I'm installing AMD/Xilinx Vivado in an Docker image. Even an almost minimal installation is 60 GB in size resulting in a 29GB compressed image. A full installation is something around 150 GB...
The image is created by:
- Using Debian Bookworm (
debian:bookworm-slim
) from Docker Hub - Adding Python 3.12 (actually using
python:3.12-slim
from Docker Hub) - Adding necessary packages needed by AMD Vivado via
apt install ...
. - Installing AMD Vivado as an almost minimal setup via
./xsetup ...
.
When the software is installed, I noticed:
- Upload Problems
dockerd
pushes with around 135 Mb/s in a 1GbE network setup.
- Download Problems
dockerd
is limited to max 3 download threads in parallel.
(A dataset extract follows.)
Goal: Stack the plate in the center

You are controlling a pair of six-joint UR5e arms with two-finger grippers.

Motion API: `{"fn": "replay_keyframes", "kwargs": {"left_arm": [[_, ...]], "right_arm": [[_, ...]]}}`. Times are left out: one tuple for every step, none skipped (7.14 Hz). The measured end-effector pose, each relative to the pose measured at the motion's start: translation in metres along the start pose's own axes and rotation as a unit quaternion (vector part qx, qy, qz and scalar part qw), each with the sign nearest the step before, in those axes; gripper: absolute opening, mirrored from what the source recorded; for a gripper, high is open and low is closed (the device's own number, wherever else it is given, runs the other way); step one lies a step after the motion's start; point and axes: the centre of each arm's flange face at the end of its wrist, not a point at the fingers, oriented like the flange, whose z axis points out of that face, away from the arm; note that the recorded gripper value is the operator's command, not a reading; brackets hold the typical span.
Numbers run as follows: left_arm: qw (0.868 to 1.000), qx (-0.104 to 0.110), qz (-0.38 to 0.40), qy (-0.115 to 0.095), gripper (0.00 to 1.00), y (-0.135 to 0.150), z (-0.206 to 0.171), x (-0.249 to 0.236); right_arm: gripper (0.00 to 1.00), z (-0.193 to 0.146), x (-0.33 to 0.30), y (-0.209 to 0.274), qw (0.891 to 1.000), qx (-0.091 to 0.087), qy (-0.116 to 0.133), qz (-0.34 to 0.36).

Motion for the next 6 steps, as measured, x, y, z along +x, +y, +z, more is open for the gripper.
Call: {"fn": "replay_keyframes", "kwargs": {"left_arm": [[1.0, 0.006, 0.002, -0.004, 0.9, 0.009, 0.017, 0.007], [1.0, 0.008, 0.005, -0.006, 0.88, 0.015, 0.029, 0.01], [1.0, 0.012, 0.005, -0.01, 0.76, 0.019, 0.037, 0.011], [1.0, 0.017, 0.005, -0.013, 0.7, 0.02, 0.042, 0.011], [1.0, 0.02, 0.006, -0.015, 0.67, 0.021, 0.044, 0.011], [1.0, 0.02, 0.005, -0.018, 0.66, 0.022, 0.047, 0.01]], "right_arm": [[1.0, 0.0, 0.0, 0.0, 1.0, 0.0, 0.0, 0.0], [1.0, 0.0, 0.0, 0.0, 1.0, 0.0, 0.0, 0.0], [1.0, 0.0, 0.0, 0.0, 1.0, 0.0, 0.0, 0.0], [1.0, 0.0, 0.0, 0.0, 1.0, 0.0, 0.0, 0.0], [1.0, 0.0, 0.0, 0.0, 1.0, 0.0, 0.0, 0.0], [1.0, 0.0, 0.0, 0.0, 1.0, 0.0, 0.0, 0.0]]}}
Compared todocker push
, thedocker pull
achieves 975 Mb/s (max speed in 1GbE). See Docker parallel operations limit- The downloaded layer is not extracted on the fly. It needs a full download to extract the layer.
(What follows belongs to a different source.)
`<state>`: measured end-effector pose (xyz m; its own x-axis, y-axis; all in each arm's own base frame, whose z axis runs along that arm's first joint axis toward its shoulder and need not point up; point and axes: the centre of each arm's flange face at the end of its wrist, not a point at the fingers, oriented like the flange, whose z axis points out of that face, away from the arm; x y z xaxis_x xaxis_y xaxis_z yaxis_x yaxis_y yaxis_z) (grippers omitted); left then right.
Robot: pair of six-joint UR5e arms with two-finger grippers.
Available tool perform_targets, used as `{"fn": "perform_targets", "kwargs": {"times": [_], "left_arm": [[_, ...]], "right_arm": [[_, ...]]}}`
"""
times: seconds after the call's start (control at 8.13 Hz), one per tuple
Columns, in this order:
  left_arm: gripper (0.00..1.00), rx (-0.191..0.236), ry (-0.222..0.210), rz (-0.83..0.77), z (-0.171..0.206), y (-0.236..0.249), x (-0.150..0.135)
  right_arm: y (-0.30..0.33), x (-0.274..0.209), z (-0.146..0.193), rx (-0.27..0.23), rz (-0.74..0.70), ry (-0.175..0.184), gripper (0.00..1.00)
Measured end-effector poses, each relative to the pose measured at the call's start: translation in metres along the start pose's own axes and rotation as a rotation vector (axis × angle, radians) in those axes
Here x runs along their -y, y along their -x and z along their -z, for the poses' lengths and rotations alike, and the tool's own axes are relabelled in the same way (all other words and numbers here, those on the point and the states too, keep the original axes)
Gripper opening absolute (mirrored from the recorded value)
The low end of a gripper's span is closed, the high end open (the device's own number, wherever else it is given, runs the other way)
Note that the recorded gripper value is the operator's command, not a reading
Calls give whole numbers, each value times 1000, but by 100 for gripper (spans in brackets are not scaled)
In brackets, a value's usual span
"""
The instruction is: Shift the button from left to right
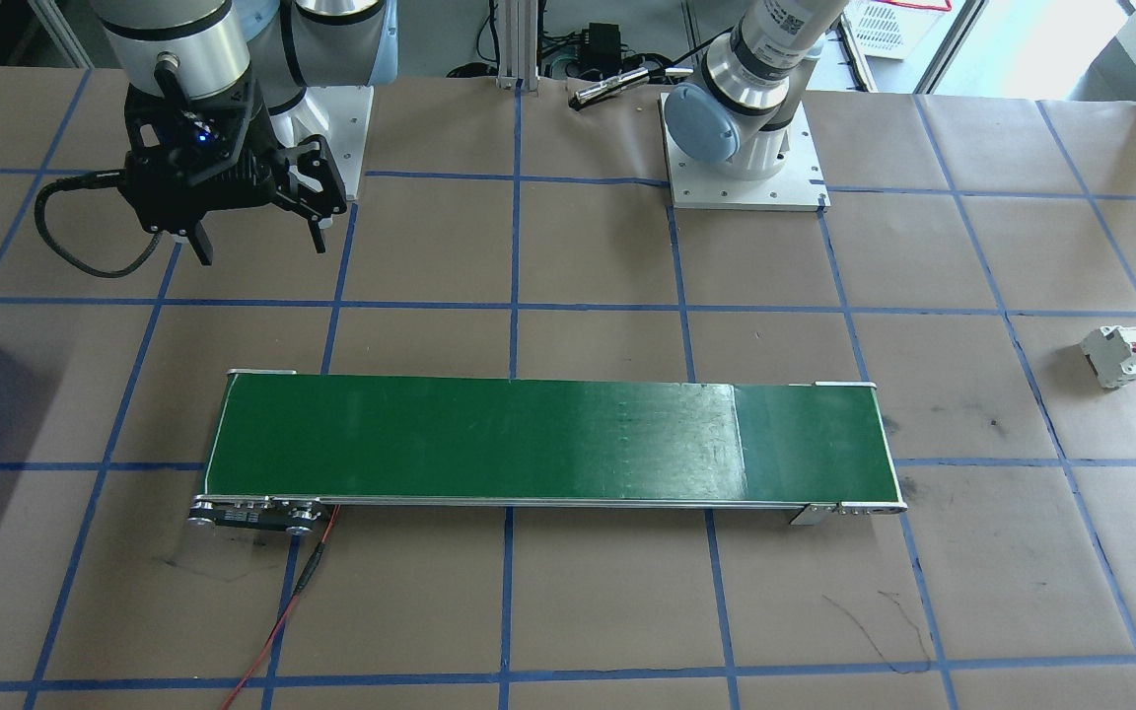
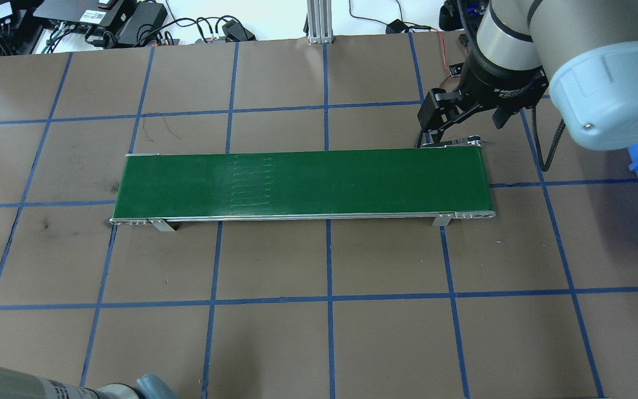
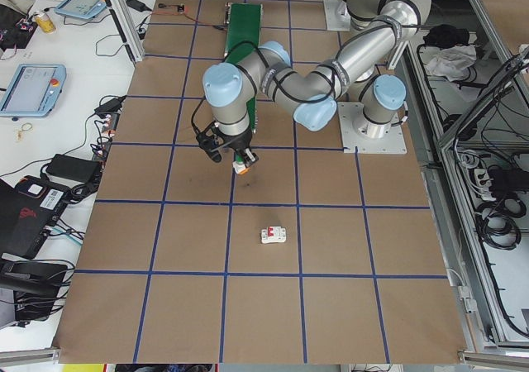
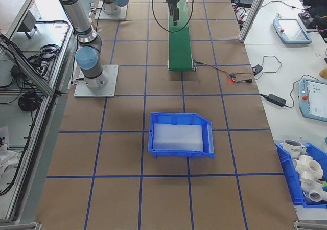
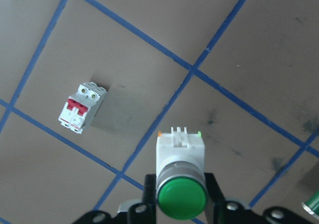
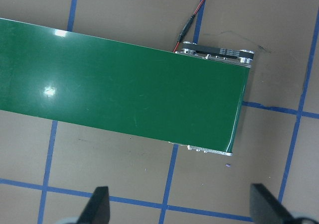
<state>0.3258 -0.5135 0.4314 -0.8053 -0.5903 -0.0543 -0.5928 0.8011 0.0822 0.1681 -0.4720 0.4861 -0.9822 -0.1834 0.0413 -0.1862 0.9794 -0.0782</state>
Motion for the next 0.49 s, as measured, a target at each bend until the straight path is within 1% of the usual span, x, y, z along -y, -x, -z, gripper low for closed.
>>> {"fn": "perform_targets", "kwargs": {"times": [0.25, 0.37, 0.49], "left_arm": [[2, 6, 7, 206, 10, -82, -41], [2, 9, 8, 311, 10, -122, -69], [2, 6, 20, 400, 5, -162, -98]], "right_arm": [[0, -1, -2, 0, -3, 15, 100], [0, -2, -3, 1, -4, 26, 100], [0, -3, -4, 1, -3, 32, 100]]}}
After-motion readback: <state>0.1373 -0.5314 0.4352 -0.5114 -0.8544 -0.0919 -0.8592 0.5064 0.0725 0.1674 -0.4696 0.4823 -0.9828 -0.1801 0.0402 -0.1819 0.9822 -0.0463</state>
I found hints, that splitting big layers into multiple layers will improve performance. So I used a multi-stage build process where Vivado is installed in stage-1 and then stage-2 is used to mount the layers from stage-1 and a RUN --mount... cp -r SRC DEST
is used to create 15 layers between 1.5 and 8.8 GB.
The results show this:
- For
docker push
dockerd
is limited to max 5 upload threads in parallel.
See Docker parallel operations limit- The parallel upload results in around 550 Mb/s, so 5x the speed of a single upload thread.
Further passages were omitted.